Алла совсем растерялась, ей было жалко и Раечку, которой выпало страдать, да еще в обществе скучного бухгалтера, и себя, одинокую и чужую на ненужном затянувшемся празднике, и, особенно, новые лодочки, никем не замеченные. Гости вразнобой тянули песню про любовь-разлучницу. Уже принесли последние пироги с вишнями, на запасном столе у окна громоздились грязные тарелки, полные окурков.
– Давайте уйдем, – шепотом сказал Владимир.
– Давайте! – впервые за вечер повеселела Алла.
Они вышли на темную спящую улицу. Было совсем тепло, сквозь черноту ночи дымкой просвечивали цветущие яблони. Владимир взял ее за локоть, но как-то неловко, словно по обязанности. К тому же получалось очень неудобно идти рядом по узкой тропинке.
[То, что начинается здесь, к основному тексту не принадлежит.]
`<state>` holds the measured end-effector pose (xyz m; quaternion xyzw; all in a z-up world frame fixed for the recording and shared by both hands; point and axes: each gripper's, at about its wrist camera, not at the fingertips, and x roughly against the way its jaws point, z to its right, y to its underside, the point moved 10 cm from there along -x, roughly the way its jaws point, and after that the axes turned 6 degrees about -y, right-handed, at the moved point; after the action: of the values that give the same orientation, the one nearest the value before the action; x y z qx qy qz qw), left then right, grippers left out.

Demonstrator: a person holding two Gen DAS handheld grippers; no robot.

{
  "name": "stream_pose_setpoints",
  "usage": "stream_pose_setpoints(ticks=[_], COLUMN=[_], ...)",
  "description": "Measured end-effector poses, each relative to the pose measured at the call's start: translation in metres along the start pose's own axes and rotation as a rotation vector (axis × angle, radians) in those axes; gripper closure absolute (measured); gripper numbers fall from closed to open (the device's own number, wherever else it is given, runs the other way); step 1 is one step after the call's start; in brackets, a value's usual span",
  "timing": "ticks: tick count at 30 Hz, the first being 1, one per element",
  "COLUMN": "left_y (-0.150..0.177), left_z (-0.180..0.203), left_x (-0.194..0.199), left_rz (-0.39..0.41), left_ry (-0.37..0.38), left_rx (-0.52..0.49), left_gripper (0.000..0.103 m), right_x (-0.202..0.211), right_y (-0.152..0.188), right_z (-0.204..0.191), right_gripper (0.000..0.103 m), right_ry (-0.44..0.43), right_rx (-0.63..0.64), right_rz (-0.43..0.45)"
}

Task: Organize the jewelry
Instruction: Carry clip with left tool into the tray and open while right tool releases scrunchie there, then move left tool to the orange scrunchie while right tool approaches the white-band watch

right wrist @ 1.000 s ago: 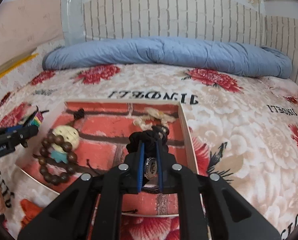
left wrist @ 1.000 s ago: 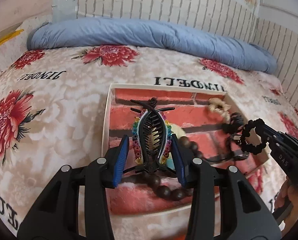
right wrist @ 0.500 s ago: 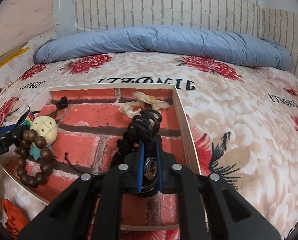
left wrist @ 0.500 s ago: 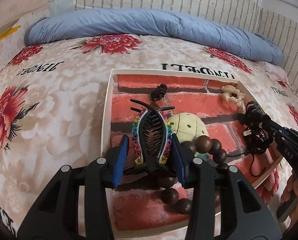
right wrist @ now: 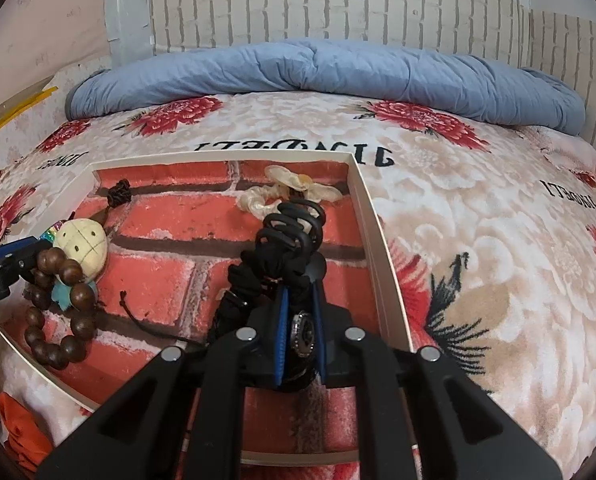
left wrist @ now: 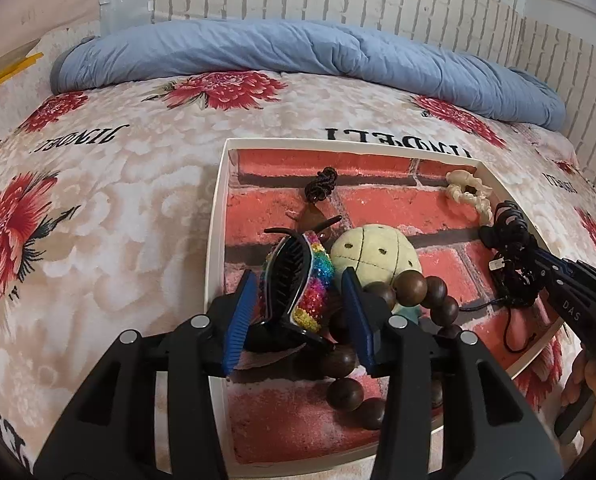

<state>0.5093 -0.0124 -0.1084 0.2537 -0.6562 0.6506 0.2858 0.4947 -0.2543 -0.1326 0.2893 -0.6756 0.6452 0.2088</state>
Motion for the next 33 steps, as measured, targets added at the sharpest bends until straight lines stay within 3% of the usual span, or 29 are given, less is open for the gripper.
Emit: stream_pose_setpoints(ticks=[5, 6, 8, 11, 14, 19, 22, 33], left_y=[-0.002, -0.003, -0.004, -0.007, -0.008, -0.007, -0.004, 0.050], left_z=[-0.002, -0.002, -0.003, -0.003, -0.002, -0.001, 0.002, 0.024], left_x=[0.007, 0.009, 0.014, 0.024, 0.038, 0.069, 0.093, 0.150], left_rz=[0.020, 0.026, 0.036, 0.054, 0.078, 0.108, 0.128, 0.114], left_ry=[-0.011, -0.015, -0.019, -0.016, -0.022, -0.032, -0.022, -0.023], left_rx=[0.001, 0.000, 0.001, 0.008, 0.000, 0.006, 0.018, -0.002], left_gripper=[0.047, 0.043, 0.039, 0.024, 0.016, 0.007, 0.005, 0.005], right_x=[0.003, 0.005, 0.012, 0.027, 0.042, 0.070, 0.096, 0.176], right_y=[-0.002, -0.003, -0.005, -0.011, -0.014, -0.014, -0.012, 0.026], right_z=[0.000, -0.001, -0.002, -0.004, -0.007, -0.005, -0.001, 0.033], right_gripper=[0.087, 0.083, 0.047, 0.036, 0.026, 0.020, 0.010, 0.010], right_ry=[0.003, 0.007, 0.022, 0.052, 0.067, 0.095, 0.099, 0.113], right_rx=[0.007, 0.013, 0.028, 0.063, 0.072, 0.080, 0.063, 0.055], right_rz=[0.015, 0.023, 0.044, 0.082, 0.108, 0.123, 0.151, 0.137])
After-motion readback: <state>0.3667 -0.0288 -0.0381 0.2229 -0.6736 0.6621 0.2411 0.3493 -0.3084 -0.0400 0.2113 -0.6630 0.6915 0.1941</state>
– А когда первая электричка? – поспешно спросила Алла.
– Часа через два, – ответил Владимир, отпуская локоть, – можем подождать на станции. Или давайте просто пойдем в сторону Москвы, а она нас нагонит когда-нибудь.
Алла брела, аккуратно наступая на шпалы и впервые радуясь, что лодочки на низком каблуке. Владимир, чуть отстав и нелепо балансируя руками, рассказывал про друга Гришу. Выходило, что именно Грише он обязан всеми своими успехами и на службе в армии, и сейчас, на производстве.
«Уж Гриша бы, наверное, не развел такую скуку», – невольно подумала Алла.
Наконец стало светать. Они подошли к какой-то маленькой станции.
– Давайте здесь подождем, – сказал Владимир, взглянув на часы.
Сидеть на низкой сырой скамейке было холодно и неудобно. К тому же Владимир вдруг тяжело, со свистом задышал, поспешно вскочил и отошел в сторону, за плотно растущие кусты. Но и оттуда слышался его мучительный надсадный кашель, похожий на стон. Алла даже немного испугалась, но Ковригин уже возвращался, вытирая пот со лба.
– От ветра всегда кашляю, – он смущенно улыбнулся, – вот так привяжется на ровном месте! Это еще с войны.
– Вы были ранены? – с сочувствием спросила Алла.
– Да, нет, какое-то банальное воспаление легких. Стыдно рассказывать, даже до фронта не доехал. Вот Гриша…
И он опять принялся рассказывать про храброго политрука Гришу, который, несмотря на тяжелое ранение в плечо, вывел из окружения почти пятьдесят человек.
Наконец прибыла первая электричка. Конечно, в этот час она оказалась совсем пустой, только два парня дремали в дальнем конце вагона. Алла вдруг почувствовала, как она устала. Глаза просто сами закрывались. Владимир подставил плечо, и она безропотно опустила голову. Нет, он был слишком маленького роста, голова неловко свисала, щека терлась о жесткую ткань пиджака. И шея сразу затекла, аж в ухе заломило.
– Можно я вас поцелую? – Владимир коснулся ее щеки холодной шершавой ладонью.
– Нет! – Алла поспешно отодвинулась и выпрямилась.
Больше ничего не произошло до самой Москвы. Поезд постепенно наполнялся людьми, солнце уже грело вовсю, день наступал светлый и веселый, настоящий летний день.
«А ведь скоро отпуск, – вдруг вспомнила Алла, – завтра же закажу переговоры с мамой. Как хочется домой!» И она радостно засмеялась впервые за прошедшие сутки.
– Он в вас безумно влюблен, тут и думать нечего! – Галина Васильевна для убедительности даже встала как на собрании, но, оглянувшись на столик у окна, тут же села на место. – И ведь какой деликатный человек! – продолжила она шепотом. – Другой бы сразу стал приставать, обниматься, а он даже спрашивает разрешения поцеловать!
Соня неуверенно покачала головой, но по обыкновению промолчала. Раечки за столом не было. Еще с утра они уехали с Павлом Ивановичем на какое-то их общее бухгалтерское собрание.
– Нет, что ни говори, – продолжила Галина Васильевна, – такая партия – редкость. Я рада за вас, душечка, искренне рада! Отдельная квартира в Москве, солидное положение, перспективы.
– Квартира не совсем отдельная, – зачем-то промолвила Алла, – он живет с мамой.
– Вот и прекрасно! Будет кому присматривать за детьми.
– Но я сама хочу присматривать за своими детьми!
Конечно, спор получался очень глупым. После коммуналки и Соломоныча любой угол мог показаться раем, не то что отдельная квартира. И про детей Аллочка пока совсем не думала, и Галина Васильевна желала ей добра, но она почему-то все возражала и даже злилась. Хорошо, что быстро принесли компот и разговор невольно оборвался.